The funding will be used to investigate how laser technology could deliver more energy efficient devices for future optical networks. This will potentially lead to broadband speeds exceeding 100 Mb per second. This research is of particular interest to the ICT sector. Nokia Bell Labs have a keen interest in the project as the energy efficient devices being examined will likely complement the collaborative research activities they are currently undertaking with Prof Donegan’s team.
Optical networks use light to transmit information and are a critical part of the world’s Internet infrastructure. These optical networks currently use about 1% of the world’s total electricity supply, but the growth rate is immense and projections suggest it could reach 5% by 2022. For this reason, there is an urgent need to tackle the energy requirements of communications networks. Professor Donegan’s research will examine the individual semiconductor lasers that currently light up global optical networks and will attempt to develop lasers that can operate at a range of temperatures without changing wavelength –one of the main contributing factors to energy usage in optical networks. Professor Donegan’s approach is unique in this research field.
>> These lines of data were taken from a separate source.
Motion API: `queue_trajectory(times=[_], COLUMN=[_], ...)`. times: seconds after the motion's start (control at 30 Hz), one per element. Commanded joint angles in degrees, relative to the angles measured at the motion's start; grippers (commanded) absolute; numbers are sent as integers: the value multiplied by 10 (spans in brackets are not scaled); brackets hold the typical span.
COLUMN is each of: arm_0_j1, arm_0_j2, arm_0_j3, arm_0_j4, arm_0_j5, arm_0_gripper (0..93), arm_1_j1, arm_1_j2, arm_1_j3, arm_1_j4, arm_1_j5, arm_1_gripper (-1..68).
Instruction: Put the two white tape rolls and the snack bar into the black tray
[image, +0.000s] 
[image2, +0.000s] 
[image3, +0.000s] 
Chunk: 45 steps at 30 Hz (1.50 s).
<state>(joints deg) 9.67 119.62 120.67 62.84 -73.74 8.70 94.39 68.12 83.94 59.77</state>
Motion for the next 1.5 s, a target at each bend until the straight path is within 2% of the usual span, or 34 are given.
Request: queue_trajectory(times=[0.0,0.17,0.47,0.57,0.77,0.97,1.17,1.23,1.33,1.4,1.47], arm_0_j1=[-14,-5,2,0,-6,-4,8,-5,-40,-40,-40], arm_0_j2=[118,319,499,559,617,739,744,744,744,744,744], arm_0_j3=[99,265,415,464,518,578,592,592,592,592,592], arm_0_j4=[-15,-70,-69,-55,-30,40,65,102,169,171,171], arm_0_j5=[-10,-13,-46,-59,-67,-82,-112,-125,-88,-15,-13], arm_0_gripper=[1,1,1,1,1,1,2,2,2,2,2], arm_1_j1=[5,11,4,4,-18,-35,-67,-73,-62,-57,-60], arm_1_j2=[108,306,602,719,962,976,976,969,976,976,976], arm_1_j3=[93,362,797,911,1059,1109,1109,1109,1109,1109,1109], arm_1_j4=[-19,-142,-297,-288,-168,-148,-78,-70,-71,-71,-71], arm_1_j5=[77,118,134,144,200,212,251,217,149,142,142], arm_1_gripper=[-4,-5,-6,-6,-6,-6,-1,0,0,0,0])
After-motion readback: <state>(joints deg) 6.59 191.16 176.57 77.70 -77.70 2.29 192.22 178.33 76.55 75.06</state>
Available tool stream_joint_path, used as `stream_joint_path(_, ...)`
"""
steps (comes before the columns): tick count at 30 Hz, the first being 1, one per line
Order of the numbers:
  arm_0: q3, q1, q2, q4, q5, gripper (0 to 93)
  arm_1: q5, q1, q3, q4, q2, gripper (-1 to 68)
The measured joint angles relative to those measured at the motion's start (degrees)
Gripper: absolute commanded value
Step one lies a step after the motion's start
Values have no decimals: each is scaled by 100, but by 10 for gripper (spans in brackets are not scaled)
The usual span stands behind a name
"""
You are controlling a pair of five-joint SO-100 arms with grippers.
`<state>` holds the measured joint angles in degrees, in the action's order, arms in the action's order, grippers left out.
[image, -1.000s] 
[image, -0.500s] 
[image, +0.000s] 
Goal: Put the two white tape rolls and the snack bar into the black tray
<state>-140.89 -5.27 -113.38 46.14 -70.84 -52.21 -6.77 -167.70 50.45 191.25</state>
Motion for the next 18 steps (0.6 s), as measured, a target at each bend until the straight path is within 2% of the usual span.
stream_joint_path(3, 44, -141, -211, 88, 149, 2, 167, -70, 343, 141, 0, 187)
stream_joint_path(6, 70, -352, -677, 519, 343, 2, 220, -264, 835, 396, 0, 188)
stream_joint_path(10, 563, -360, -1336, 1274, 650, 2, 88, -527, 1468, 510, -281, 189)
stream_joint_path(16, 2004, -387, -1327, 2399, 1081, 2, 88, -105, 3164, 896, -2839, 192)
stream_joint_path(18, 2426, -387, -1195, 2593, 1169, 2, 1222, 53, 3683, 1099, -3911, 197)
Professor Donegan, commenting on the award, said: “The world as we know it depends critically on the wired internet for communications. Each day, billions of e-mail and webpages traverse the net and there is a substantial cost in operating this network. A major impediment to growth in the future is the electrical power required to operate the net. Our research will investigate a range of new laser structures that operate with much improved efficiency and I look forward to further testing our devices with industry.
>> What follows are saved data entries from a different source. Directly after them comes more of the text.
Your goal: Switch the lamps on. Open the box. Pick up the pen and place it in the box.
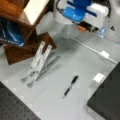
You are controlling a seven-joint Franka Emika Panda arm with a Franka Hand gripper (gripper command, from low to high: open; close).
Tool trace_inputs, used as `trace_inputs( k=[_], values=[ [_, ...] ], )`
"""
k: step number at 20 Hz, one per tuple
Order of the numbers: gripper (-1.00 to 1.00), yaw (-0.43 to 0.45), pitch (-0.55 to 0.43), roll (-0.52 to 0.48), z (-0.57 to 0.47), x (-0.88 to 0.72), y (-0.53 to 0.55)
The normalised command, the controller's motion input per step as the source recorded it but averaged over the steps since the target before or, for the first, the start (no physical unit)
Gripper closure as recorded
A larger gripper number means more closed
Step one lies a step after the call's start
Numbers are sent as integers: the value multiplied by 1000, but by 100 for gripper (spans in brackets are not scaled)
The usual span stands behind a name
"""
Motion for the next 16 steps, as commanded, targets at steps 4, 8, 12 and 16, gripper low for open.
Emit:
trace_inputs(
  k=[4,8,12,16],
  values=[
    [-100,129,17,-18,-16,-11,4],
    [-100,127,8,28,-54,-74,13],
    [-100,135,8,45,-100,-267,0],
    [-100,110,-32,31,-125,-447,54]
  ],
)
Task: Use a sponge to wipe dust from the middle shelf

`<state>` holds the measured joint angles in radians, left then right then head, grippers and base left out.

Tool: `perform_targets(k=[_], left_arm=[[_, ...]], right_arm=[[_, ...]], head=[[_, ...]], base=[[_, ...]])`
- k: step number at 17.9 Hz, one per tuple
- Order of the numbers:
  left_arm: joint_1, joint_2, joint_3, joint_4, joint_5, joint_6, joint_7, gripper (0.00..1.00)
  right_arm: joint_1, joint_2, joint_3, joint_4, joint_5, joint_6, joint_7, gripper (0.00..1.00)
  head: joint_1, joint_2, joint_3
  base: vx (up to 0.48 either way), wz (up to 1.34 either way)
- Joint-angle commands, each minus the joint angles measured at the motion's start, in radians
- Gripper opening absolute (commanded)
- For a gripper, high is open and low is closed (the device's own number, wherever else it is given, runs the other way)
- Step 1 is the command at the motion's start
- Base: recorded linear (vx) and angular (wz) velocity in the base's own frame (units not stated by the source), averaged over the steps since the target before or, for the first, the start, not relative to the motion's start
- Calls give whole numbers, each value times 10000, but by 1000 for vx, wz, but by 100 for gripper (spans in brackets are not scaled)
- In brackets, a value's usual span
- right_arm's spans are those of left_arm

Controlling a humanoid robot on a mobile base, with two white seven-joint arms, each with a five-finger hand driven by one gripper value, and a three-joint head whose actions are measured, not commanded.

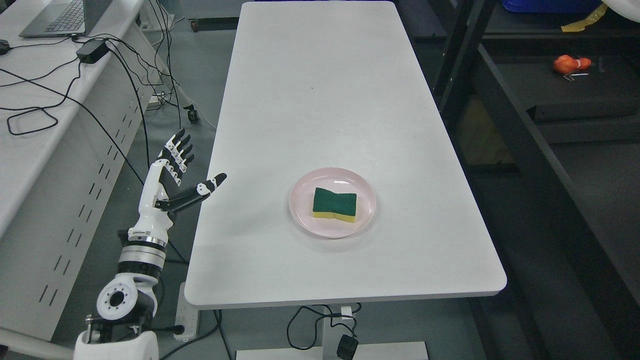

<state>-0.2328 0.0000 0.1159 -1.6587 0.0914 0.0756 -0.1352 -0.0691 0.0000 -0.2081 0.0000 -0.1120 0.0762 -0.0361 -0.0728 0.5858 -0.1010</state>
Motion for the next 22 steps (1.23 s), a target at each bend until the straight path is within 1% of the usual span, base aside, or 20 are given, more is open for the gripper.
perform_targets(k=[1,5,7,8,10,12,13,14,16,18,20,22], left_arm=[[42,175,99,20,7,-4,2,98],[73,175,130,20,7,-35,-135,98],[-49,175,114,416,-24,-111,-609,98],[-171,319,99,632,-54,-187,-794,98],[-783,1360,-115,1092,-709,-844,-887,98],[-1503,2587,-863,1918,-2988,-2236,-1208,97],[-2038,3063,-1278,2272,-4124,-3094,-1529,97],[-2499,3478,-1677,2503,-5213,-3953,-2109,96],[-3495,3727,-2291,2902,-6827,-4939,-3336,93],[-4341,3758,-3133,3225,-8177,-5584,-4137,92],[-4940,3743,-4252,3471,-9422,-6229,-4308,92],[-5508,3667,-5693,3472,-10512,-6736,-4309,89]], right_arm=[[0,-175,-5,-175,0,5,-7,100],[0,-175,-5,-175,0,5,-7,100],[0,-175,10,-175,0,5,-7,100],[0,-175,-5,-175,0,5,-7,100],[0,-175,-5,-175,0,5,-7,100],[0,-175,-5,-175,0,5,-7,100],[0,-175,10,-175,0,5,-7,100],[0,-175,-5,-175,0,5,-7,100],[0,-175,-5,-175,0,5,-7,100],[0,-175,-5,-175,0,5,-7,100],[0,-175,10,-175,0,5,-7,100],[0,-175,-5,-175,0,5,-7,100]], head=[[0,0,0],[0,0,0],[0,0,0],[0,0,0],[0,0,0],[0,0,0],[0,0,0],[0,0,0],[0,0,0],[0,0,0],[0,0,0],[0,0,0]], base=[[0,0],[0,0],[0,0],[0,0],[0,0],[0,0],[0,0],[0,0],[0,0],[0,0],[0,0],[0,0]])
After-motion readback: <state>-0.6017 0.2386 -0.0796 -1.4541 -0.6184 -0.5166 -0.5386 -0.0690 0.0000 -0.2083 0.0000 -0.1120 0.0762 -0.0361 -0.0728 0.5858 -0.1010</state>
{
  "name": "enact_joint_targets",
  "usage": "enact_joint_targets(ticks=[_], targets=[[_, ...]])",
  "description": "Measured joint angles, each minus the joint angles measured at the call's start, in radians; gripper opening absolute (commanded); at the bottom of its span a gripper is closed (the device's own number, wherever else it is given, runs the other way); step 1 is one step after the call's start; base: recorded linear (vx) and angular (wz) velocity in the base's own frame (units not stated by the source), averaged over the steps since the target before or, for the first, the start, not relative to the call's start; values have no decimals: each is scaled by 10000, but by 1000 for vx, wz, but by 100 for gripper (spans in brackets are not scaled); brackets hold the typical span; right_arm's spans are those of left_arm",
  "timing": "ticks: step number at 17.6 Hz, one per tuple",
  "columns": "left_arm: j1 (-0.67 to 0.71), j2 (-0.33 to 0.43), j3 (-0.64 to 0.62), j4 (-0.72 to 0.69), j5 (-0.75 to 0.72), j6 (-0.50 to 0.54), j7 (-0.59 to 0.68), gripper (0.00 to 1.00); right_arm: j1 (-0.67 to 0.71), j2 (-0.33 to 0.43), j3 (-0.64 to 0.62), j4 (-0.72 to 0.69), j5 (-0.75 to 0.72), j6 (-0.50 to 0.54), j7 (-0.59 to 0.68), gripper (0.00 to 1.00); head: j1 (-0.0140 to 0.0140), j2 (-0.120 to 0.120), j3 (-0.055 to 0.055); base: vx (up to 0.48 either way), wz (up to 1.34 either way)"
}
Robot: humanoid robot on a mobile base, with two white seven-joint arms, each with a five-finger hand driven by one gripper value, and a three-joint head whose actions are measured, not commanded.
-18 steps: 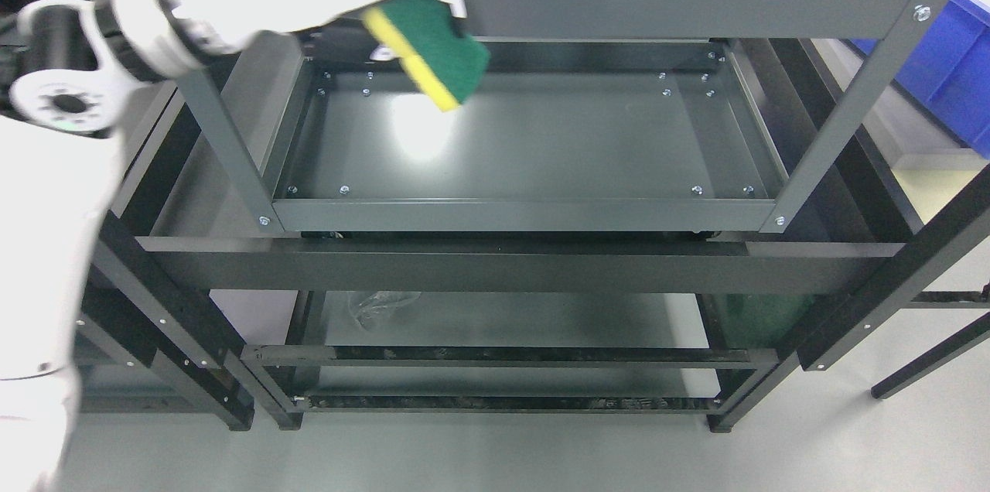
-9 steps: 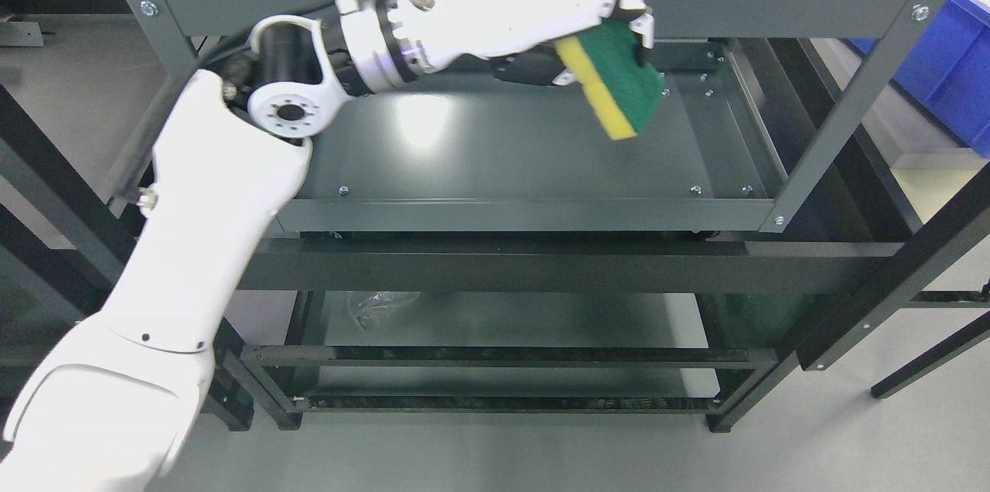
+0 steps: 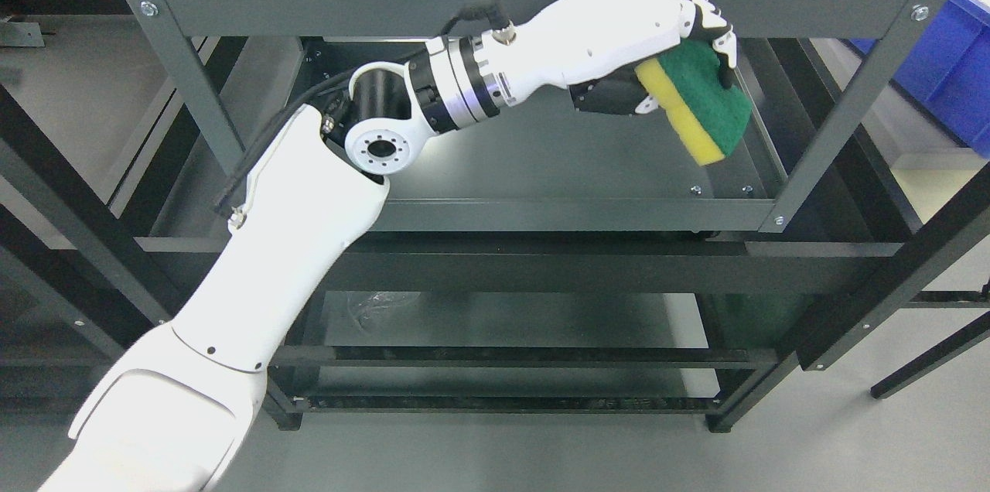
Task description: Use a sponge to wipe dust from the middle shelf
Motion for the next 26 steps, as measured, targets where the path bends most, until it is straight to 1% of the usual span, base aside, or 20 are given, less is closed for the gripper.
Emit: enact_joint_targets(ticks=[2,4,6,7,9,12,15,17,20,26], targets=[[903,-109,-11,3,572,30,16,3,0,0,0,0,0,1,0,100,0,0,0,0,0],[2126,-203,93,-108,1327,169,27,3,1,0,0,0,0,3,0,100,0,0,0,0,0],[3498,-285,446,-372,2002,671,38,4,2,0,0,0,0,3,0,100,0,0,0,0,0],[4229,-325,709,-548,2548,1107,154,4,-1,0,0,0,0,3,0,100,0,0,0,0,0],[5258,-383,1303,-869,3349,1829,798,5,0,0,0,0,0,3,0,100,0,0,0,0,0],[6584,-448,2167,-1420,4157,2612,2196,3,0,0,0,0,0,3,0,100,0,0,0,0,0],[7900,-494,2864,-2128,4607,2901,2774,2,0,0,-1,0,0,6,0,100,0,0,0,0,0],[8587,-513,3231,-2589,4855,2955,3106,1,0,0,-1,0,0,6,0,100,0,0,0,0,0],[9269,-540,3728,-3172,5138,2995,3700,0,0,0,-1,0,0,6,0,100,0,0,0,0,0],[9792,-573,4560,-3887,5367,3038,3907,0,0,0,-1,0,0,6,0,100,0,0,0,0,0]])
“These lasers are quite efficient, but still require an in-built cooling system to keep the laser at a precise wavelength. Since hundreds of lasers operate on the network, they cannot be allowed to shift wavelength when they operate. The challenge therefore is to develop lasers that are “athermal”, i.e. operate at a range of temperatures but do not change wavelength. This is the research challenge that we will address with this funding. The research team will also look at a range of different semiconductor laser structures and work on the integration of new materials sets, coupling semiconductors, oxides and polymers, into the standard materials for optical communications lasers.”
Professor Donegan is an Investigator in two Science Foundation Ireland research centres in Trinity: AMBER, the materials science research centre, and CONNECT, the centre for future networks and communications. This award, which will benefit both centres, will run until 2022 and will support a team of five researchers, two post-doctoral researchers and three graduate students.
CONNECT is the world leading Science Foundation Ireland Research Centre for Future Networks and Communications. CONNECT is funded under the Science Foundation Ireland Research Centres Programme and is co-funded under the European Regional Development Fund. We engage with over 35 companies including large multinationals, SMEs and start-ups. CONNECT brings together world-class expertise from ten Irish academic institutes to create a one-stop-shop for telecommunications research, development and innovation.